In War for the Planet of the Apes, Weta Digital proved once again its status as a leading creature house, and one of the most accomplished at taking motion captured human performances and using that as a basis to further realize photoreal digital characters with meticulous attention to detail.
Academy Award nominee Daniel Barrett was Weta Digital’s animation supervisor on War for the Planet of the Apes. The other nominees in the visual effects category for the film are Joe Letteri, Dan Lemmon and Joel Whist. Here Barrett breaks down a few of the main challenges in translating human motion captured performance into digital apes, including dealing with, of all things, smiles.

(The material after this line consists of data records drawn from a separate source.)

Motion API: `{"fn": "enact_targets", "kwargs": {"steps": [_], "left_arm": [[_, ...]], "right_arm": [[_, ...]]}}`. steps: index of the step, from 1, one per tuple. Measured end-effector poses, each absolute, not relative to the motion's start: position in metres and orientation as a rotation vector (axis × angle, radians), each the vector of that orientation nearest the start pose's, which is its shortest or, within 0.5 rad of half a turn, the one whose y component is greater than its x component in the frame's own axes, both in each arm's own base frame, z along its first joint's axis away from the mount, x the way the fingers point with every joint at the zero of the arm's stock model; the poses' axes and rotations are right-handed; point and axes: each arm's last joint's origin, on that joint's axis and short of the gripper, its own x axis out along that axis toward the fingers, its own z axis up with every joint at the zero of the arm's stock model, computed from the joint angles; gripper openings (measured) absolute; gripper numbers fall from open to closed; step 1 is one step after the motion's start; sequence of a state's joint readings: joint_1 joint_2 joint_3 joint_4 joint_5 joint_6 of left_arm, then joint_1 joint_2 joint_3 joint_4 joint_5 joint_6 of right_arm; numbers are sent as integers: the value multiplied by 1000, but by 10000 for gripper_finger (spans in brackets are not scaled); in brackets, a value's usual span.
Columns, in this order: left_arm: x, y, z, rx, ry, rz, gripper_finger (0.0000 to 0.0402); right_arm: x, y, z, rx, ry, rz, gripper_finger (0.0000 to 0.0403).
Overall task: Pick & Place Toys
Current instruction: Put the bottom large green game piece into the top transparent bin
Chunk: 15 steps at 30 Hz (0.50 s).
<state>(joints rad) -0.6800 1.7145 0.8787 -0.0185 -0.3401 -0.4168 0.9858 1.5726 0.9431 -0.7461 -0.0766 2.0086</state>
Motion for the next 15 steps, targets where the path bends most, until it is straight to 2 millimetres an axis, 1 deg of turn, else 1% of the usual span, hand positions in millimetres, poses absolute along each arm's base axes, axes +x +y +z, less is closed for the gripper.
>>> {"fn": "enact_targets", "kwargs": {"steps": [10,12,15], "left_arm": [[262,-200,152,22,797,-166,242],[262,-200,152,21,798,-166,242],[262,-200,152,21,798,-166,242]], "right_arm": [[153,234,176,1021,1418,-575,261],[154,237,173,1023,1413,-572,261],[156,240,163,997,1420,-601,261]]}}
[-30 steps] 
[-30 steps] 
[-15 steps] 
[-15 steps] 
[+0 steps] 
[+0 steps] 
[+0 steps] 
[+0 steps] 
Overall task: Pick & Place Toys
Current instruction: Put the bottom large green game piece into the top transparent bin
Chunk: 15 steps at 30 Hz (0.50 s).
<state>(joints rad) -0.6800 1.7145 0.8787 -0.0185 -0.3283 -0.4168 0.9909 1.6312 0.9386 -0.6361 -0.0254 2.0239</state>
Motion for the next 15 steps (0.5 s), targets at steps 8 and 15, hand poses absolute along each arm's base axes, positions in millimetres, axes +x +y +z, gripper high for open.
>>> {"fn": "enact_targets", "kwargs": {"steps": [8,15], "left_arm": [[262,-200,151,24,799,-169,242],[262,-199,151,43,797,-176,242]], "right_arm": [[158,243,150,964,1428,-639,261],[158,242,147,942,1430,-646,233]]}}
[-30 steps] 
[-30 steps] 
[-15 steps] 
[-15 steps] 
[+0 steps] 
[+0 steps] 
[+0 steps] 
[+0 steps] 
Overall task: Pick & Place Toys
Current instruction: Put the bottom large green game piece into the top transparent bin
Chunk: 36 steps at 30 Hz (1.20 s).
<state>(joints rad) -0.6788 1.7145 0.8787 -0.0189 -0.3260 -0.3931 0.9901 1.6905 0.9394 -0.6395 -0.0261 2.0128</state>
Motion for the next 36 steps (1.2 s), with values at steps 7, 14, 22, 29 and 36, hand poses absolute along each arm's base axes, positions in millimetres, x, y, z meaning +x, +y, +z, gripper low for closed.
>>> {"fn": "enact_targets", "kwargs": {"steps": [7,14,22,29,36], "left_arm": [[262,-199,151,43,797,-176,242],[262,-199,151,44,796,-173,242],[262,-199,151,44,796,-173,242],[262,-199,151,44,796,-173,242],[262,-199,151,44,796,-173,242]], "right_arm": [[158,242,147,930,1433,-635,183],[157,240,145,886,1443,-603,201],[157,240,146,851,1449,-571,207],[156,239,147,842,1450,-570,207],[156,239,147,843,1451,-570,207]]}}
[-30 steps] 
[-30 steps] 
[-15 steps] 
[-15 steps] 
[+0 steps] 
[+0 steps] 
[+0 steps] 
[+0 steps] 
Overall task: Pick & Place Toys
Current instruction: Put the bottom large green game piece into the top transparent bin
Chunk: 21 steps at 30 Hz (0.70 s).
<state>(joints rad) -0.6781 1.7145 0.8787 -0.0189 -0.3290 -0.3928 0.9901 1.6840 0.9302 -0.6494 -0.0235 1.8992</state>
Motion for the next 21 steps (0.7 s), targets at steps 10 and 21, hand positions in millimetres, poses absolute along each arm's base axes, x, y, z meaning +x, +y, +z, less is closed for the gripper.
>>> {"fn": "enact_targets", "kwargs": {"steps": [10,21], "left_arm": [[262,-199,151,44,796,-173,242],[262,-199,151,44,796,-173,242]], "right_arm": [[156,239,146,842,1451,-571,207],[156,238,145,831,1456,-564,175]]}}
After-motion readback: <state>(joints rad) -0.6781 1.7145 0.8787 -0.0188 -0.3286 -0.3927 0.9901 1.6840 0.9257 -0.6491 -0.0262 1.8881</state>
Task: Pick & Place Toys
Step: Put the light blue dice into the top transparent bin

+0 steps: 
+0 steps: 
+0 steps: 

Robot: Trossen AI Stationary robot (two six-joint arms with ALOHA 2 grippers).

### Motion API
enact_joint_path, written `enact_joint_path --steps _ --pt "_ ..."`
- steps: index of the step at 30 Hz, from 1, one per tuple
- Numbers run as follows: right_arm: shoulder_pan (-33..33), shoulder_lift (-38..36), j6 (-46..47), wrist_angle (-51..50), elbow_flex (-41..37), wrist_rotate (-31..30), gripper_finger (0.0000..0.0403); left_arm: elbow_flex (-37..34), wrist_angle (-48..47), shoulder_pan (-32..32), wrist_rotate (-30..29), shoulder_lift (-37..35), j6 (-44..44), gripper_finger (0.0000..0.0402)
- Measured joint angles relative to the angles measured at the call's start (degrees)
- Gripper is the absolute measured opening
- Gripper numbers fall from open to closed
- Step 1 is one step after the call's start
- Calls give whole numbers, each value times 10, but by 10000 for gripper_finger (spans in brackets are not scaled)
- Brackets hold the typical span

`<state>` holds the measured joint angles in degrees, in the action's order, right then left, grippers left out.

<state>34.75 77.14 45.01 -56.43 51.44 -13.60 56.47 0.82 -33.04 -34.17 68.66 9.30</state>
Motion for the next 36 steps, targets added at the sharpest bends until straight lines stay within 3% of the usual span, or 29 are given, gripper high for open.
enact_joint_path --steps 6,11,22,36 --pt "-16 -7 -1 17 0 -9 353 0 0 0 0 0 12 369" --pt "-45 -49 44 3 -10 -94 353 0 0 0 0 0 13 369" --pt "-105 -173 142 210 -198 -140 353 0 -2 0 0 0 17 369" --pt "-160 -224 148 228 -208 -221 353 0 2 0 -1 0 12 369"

One of the things we did very early on with our hero characters, is we looked at the eyes and brows of our actors and we worked out what we could get into the facial rigs, what we could get into the ape models, to try and match the eyes as best we could.
You may not guess it, but there’s a lot of Andy’s eyes and brows in Caesar, for example.
It’s a little bit trickier with say Karin Konoval. Karin played the Orangutan, Maurice. Though the faces are quite different, they almost don’t have brows, and they have quite particular eye shape -very almond shaped eyes.
Beyond that things start getting a little trickier. The human and the ape face start to diverge a little bit, certainly around the muzzle. There’s a fair bit of translation that goes on.
The kind of expressions that chimps use are sometimes almost the antithesis of what a human expression might mean. A smile is not really a smile in nature with a chimp. They bare the teeth and you’re not actually smiling at somebody.
Even aside from the fact that a smile doesn’t mean the same thing in a chimpanzee, it is one of the things that is potentially the hardest to bring through on a chimp face – to make it relatable for an audience, but not make the chimp look too menacing or too weird. We try to keep a library of successful smiles as we make them.